The Toronto Port Authority’s Environmental Assessment (EA) – Know Your File
On April 29, 2014 the Toronto Port Authority (TPA) called for Request(s) for Proposal (RFP) for an environmental assessment (EA) and a preliminary runway design as the city’s requirement for council to give any further consideration to Porter’s jet scheme.
On August 20, 2014 the TPA announced the start of the EA process and the winners of the RFP. The port authority’s announcement offered a self-serving justification for flouting council’s vote by asserting that the EA’s purpose for going ahead without agreeing to caps is to provide the city with further information.
Interestingly, the detailed RFP stated the port authority’s claim that it doesn’t have to undertake an EA under the Canadian Environmental Assessment Act (2012) (the ACT) because the TPA proposes to lengthen the existing by 400 metres not the 1 500 metres or more cited in the Act’s regulations. Then in its self-described role as a “a prudent land owner, federal business enterprise and authority and steward of the waterfront”, the Toronto Port Authority ignoring its refusal to co-operate with the city, claims that it “is committed to ensuring that an appropriate EA is completed that is consistent with the Act and practices that are common to airports and marine environments throughout Canada”.

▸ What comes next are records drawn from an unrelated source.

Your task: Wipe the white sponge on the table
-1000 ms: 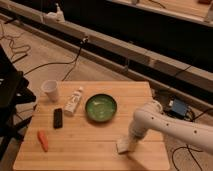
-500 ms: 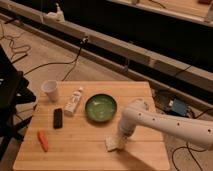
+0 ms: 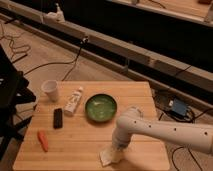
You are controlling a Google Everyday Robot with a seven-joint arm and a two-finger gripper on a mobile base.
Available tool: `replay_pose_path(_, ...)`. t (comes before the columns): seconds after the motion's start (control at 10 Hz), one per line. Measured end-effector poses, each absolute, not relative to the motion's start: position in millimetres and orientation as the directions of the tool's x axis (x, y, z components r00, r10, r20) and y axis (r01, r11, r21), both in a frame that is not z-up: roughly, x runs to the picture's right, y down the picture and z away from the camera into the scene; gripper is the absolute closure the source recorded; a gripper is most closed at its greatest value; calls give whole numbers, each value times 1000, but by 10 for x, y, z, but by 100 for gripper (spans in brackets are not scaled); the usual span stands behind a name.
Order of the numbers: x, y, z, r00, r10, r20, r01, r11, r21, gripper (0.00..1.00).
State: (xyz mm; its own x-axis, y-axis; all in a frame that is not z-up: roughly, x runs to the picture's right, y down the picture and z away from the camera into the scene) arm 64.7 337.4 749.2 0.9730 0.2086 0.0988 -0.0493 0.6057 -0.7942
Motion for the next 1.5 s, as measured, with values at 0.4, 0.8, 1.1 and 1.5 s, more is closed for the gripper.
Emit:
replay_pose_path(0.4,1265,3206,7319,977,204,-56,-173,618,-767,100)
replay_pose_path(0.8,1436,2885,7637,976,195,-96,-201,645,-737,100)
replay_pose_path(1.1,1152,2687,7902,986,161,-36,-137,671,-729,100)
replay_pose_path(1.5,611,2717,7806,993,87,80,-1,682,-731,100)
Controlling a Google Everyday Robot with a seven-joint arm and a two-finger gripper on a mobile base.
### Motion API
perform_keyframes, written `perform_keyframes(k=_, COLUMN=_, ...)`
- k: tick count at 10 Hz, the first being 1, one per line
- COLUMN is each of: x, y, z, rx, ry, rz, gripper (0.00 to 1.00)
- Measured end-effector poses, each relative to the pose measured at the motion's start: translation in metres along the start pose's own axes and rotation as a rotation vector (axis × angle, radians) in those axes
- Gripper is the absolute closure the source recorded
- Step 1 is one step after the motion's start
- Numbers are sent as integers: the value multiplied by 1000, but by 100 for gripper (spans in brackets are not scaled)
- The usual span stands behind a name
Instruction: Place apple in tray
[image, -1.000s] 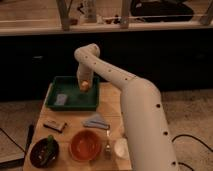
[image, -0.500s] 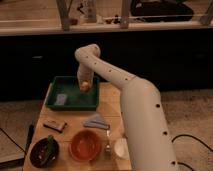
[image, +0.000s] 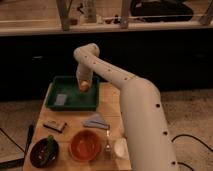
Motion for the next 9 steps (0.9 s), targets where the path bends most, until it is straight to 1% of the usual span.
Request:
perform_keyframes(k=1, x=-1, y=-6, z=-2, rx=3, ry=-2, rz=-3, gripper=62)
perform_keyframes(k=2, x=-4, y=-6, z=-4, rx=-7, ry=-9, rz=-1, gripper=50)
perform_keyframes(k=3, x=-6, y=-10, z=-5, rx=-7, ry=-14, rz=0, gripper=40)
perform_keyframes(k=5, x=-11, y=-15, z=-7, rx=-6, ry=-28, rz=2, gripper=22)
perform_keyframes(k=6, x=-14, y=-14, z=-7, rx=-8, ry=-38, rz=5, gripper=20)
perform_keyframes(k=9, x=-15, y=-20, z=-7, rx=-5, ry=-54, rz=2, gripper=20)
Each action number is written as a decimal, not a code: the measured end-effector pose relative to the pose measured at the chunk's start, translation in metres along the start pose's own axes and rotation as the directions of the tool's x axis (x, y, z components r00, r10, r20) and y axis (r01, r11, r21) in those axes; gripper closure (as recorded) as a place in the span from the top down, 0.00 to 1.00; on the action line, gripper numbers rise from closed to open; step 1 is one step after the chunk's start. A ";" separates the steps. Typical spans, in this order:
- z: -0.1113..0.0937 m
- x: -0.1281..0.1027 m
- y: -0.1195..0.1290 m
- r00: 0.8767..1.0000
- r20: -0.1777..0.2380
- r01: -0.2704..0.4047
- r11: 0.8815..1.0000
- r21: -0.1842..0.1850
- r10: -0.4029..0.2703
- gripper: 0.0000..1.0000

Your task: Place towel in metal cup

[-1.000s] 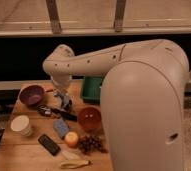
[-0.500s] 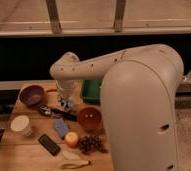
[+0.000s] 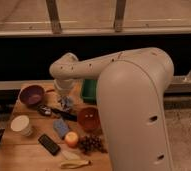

The problem with the claim is that the TPA doesn’t seem to be following the ACT itself.
The Toronto Port Authority, as noted above, cites the ACT’s Regulations. The ACT’s Regulations refer to a “designated project” and it is the port authority’s contention that its EA is not necessary because the proposed lengthening falls outside the “designated project” description. However, what the TPA seems to have ignored or missed are the definitions in Section 66 of the ACT. Section 66 references, through Schedule 1, a port authority as an authority that is sanctioned to undertake an EA for projects that aren’t “designated projects”. Section 66 states, “project” means a physical activity that is carried out on federal lands or outside Canada in relation to a physical work and is not a designated project.”
Significantly, Section 66 applies the definitions above to Section 5. Section 5 refers to fish habitat and migratory birds, the very species that stand to be impacted by jets at a lengthened runway on the island airport, part of which is federally owned land. Indeed, the port authority’s RFP states that the EA will take into account
1) Any changes that may be caused to the following components of the environment that are within federal jurisdiction:
a) fish and fish habitat, as defined in the Fisheries Act;
b) aquatic species, as defined in the Species at Risk Act;
c) migratory birds, as defined in the Migratory Birds Convention Act; and,
d) other components previously considered in prior EAs such as air quality; noise and vibration; visual; navigation; transportation; traffic; parking; wildlife species and habitat; species at risk; soils and sediments; surface and groundwater; vegetation and wetlands.
It appears, then, that although the Toronto Port Authority intimates that it is conducting its EA through the goodness of its heart, it appears the ACT says something else. It also appears that the Canadian Environmental Association (CEAA) might have something to say about the matter.
The CEAA’s frequently asked question page states the federal and provincial governments shares responsibility for the environment and environmental assessment. Furthermore, the CEAA may designate any part of an EA to a province.
On August 20, 2014 the Toronto Port Authority announced its go-ahead with the EA and in an instance of what appears to be a monumental case of hubris invited the city to join in. It also invited several provincial agencies. It did not include Ontario’s Ministry of the Environment.